Founders: Sam Gupta

Thursday, April 11, 2013

Pretty much everyone in Sam Gupta’s family – his brothers and father especially – runs their own business. So after working in IT project management while his wife completed medical school and moved the family to Pittsburgh to take a job at the VA Hospital there, Gupta looked to jumpstart his own entrepreneurial path. The only catch was Gupta didn’t want to spend years building the business to profitability.

So Gupta began looking at franchise options and eventually came across CMIT Solutions, a national group of nearly 150 offices that provide small business IT support and services. With Gupta’s 25-year track record of implementing enterprise-level technology projects in the banking, retail and government sectors, it was a perfect match.

Since opening the CMIT North Pittsburgh office in 2012, Gupta and partner Sunny Yalamarthy have converted 12 of 20 prospects into customers, including more than half of whom are managed services customers. Gupta expects that growth to continue and also is focused on bringing in more CMIT franchises in Western and Central Pa. as CMIT’s area developer for those regions.

So why did you go the franchise route?

I wanted to own a franchise because they already have some foundation. They have partnerships and vendors. It just depends on what kind of work you want to go into. At that stage, I couldn’t wait for five years to build it. One thing I like about this franchise is it’s B2B. I like the business model. This is managed IT services where small- and medium-sized businesses that can’t afford to have someone onsite. We become their virtual IT department and provide an unlimited help desk.

So what ultimately convinced you to move forward?

CMIT’s home office in Austin provides a two-week training. Sunny and I attended and it took us through the whole process. I got my first appointment while I was in training. When I came back the following week, I went to the appointment and that earned us our first client.

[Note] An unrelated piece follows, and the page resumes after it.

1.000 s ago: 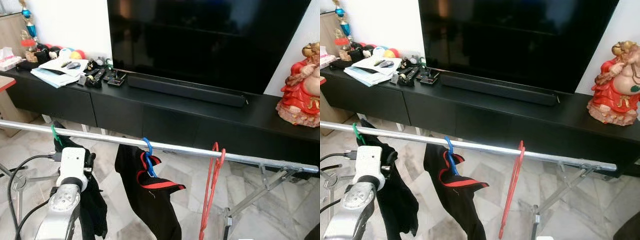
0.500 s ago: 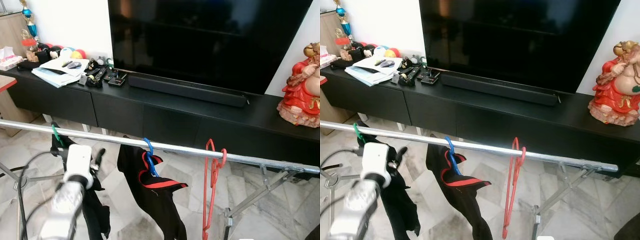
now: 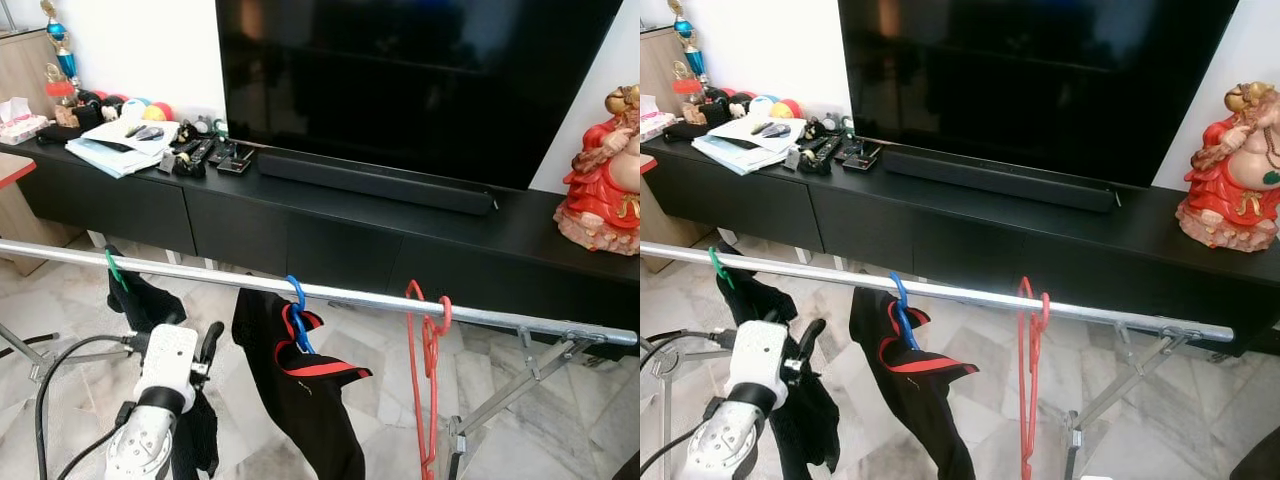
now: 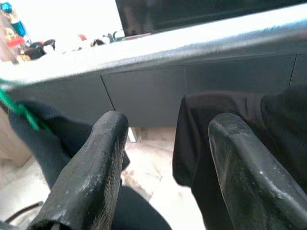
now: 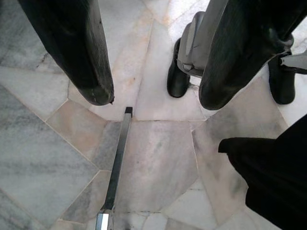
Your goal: Hang hanger
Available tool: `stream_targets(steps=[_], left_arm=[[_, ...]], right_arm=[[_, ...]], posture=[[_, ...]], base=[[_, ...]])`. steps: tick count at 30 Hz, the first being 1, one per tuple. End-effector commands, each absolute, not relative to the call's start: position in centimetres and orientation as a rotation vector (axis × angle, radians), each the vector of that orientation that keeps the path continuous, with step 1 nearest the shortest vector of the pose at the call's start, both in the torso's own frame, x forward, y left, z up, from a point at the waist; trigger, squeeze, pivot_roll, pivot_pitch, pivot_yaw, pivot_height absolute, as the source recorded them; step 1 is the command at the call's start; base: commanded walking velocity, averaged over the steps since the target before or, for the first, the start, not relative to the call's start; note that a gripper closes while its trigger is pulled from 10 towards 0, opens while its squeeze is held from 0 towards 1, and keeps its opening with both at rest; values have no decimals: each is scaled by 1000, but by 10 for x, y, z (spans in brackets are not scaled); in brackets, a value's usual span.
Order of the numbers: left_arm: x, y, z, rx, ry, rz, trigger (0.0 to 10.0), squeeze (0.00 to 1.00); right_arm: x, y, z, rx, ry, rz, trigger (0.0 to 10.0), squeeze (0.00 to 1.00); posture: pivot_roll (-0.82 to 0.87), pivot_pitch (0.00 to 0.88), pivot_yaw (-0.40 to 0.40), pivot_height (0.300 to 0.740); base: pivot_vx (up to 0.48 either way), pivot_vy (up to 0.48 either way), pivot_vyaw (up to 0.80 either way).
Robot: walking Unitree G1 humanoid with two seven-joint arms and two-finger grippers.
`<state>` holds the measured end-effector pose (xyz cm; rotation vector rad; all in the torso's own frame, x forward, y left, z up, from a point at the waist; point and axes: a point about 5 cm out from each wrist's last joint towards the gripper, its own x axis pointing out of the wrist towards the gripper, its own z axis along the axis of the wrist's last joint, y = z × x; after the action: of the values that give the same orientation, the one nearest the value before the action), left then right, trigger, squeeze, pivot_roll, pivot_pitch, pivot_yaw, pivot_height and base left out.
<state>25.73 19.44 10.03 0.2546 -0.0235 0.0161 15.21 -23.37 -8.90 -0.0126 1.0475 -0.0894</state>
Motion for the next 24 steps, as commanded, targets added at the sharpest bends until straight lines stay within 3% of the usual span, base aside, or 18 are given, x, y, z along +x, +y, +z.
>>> stream_targets(steps=[1,13,24], left_arm=[[260,194,105,277,-36,8,10000,0],[262,191,105,270,-27,-10,10000,0],[265,183,104,262,-23,-49,10000,0]], right_arm=[[152,-234,-89,6,1036,-113,10000,0],[153,-230,-90,12,1036,-108,10000,0],[158,-230,-88,7,1026,-106,10000,0]], posture=[[89,0,-22,740],[91,0,-10,740],[70,0,0,740]], base=[[0,0,0],[0,0,0],[0,265,0]])
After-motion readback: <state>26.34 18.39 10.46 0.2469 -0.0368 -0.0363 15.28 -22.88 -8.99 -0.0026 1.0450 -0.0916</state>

At that point we knew what we were getting into and had certain expectations.

With a little more than a year under your belt, how do you think things have gone?

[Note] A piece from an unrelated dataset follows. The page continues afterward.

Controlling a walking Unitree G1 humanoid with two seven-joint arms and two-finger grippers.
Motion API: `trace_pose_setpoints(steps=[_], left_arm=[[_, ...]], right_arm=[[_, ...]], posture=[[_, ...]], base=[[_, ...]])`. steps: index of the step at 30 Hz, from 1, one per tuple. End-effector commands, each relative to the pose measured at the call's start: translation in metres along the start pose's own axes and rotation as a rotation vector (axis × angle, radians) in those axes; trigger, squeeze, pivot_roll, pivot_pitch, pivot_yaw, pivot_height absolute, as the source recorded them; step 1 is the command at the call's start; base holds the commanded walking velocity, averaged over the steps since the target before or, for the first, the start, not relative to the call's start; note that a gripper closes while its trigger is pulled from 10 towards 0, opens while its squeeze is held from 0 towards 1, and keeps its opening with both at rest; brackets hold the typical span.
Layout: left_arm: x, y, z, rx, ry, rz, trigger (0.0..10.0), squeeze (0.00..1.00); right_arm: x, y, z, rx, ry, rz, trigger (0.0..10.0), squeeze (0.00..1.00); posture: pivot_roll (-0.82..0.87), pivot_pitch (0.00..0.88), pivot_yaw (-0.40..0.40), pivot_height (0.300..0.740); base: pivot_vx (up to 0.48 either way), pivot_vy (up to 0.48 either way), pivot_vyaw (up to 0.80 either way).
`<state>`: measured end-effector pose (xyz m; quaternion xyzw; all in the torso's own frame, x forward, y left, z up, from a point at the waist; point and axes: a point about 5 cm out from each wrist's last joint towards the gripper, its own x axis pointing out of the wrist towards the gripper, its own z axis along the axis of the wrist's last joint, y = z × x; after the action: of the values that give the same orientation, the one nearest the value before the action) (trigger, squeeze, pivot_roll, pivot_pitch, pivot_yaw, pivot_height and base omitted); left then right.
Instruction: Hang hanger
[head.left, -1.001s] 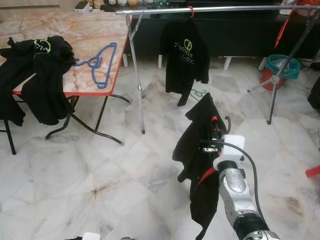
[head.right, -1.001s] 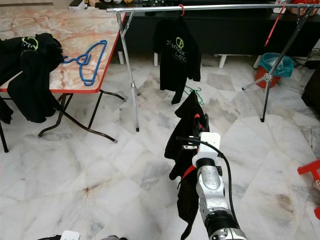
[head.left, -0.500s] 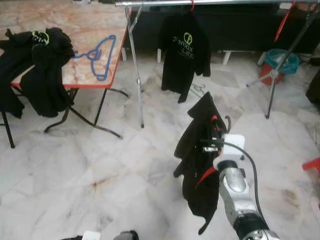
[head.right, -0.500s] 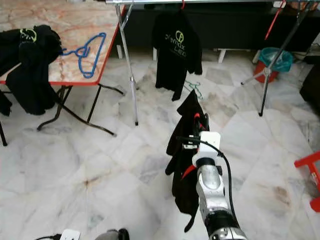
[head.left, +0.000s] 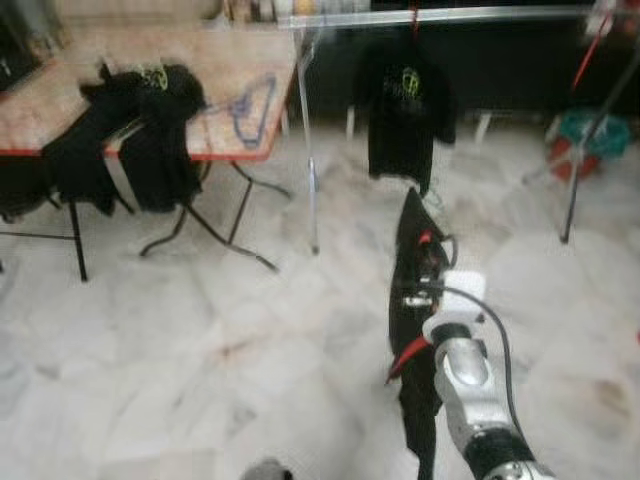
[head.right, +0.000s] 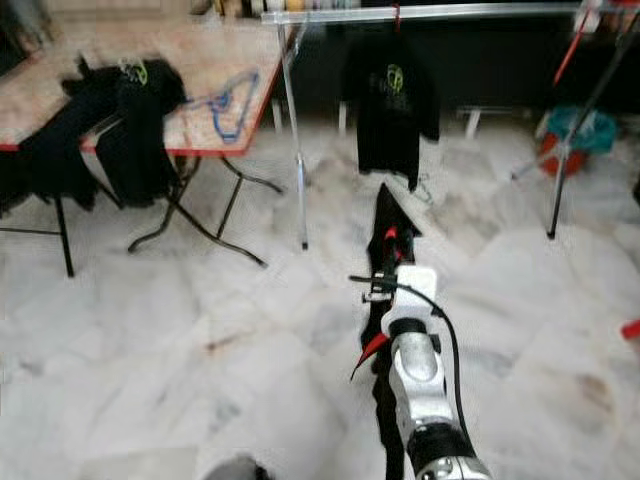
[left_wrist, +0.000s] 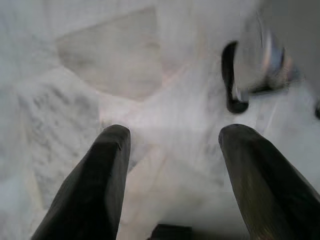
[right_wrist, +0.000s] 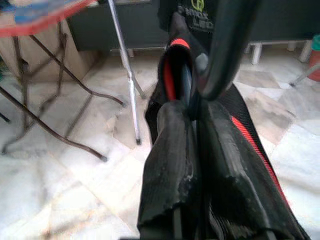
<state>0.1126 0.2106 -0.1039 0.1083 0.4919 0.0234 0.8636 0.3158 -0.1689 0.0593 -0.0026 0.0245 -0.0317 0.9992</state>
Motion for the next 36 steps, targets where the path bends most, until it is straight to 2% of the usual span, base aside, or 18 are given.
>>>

We are very satisfied with what we’ve accomplished in the last year. There’s always room for improvement. One of the areas we want to improve more on is the area developer side. We want to get more people to own their own franchises. Once we have a new franchise near us, we can share resources, like technicians. We can become their mentors. That was part of the plan – let’s spend 6-12 months running our own territory and get some clients and then start recruiting new franchisees.

Give us an example of how you’re helping small businesses?

We want to focus more on nonprofit organizations. One of our clients is the Western Pa. Humane Society in Pittsburgh. They have 75 employees. We’re managing close to 50 desktops and two servers. They don’t have any IT support onsite. We are their IT department and manage everything remotely.

How do you differentiate yourself from competitors?

The big difference is local mom and pop shops don’t have access to the tools we do. We’re able to provide enterprise solutions to small businesses who can’t get it on their own. We have a partnership with a managed services company called Continuum and have access to a dashboard that monitors all PCs for every client. We can see what patches have been applied, where there hard disk level is at, and can create help tickets from there. We definitely have a big advantage. Another big advantage is we have more than 900 technicians working for us throughout the country. We have access to all of them. There is no issue we can’t resolve.

What’s next for you and CMIT?

We’ll be bringing more CMIT franchises to the area. We currently have four in Western Pa. We plan to add 3-5 franchises in the next 12 months. We’ll be able to share resources. Our larger goal is to add 25 franchises in five years.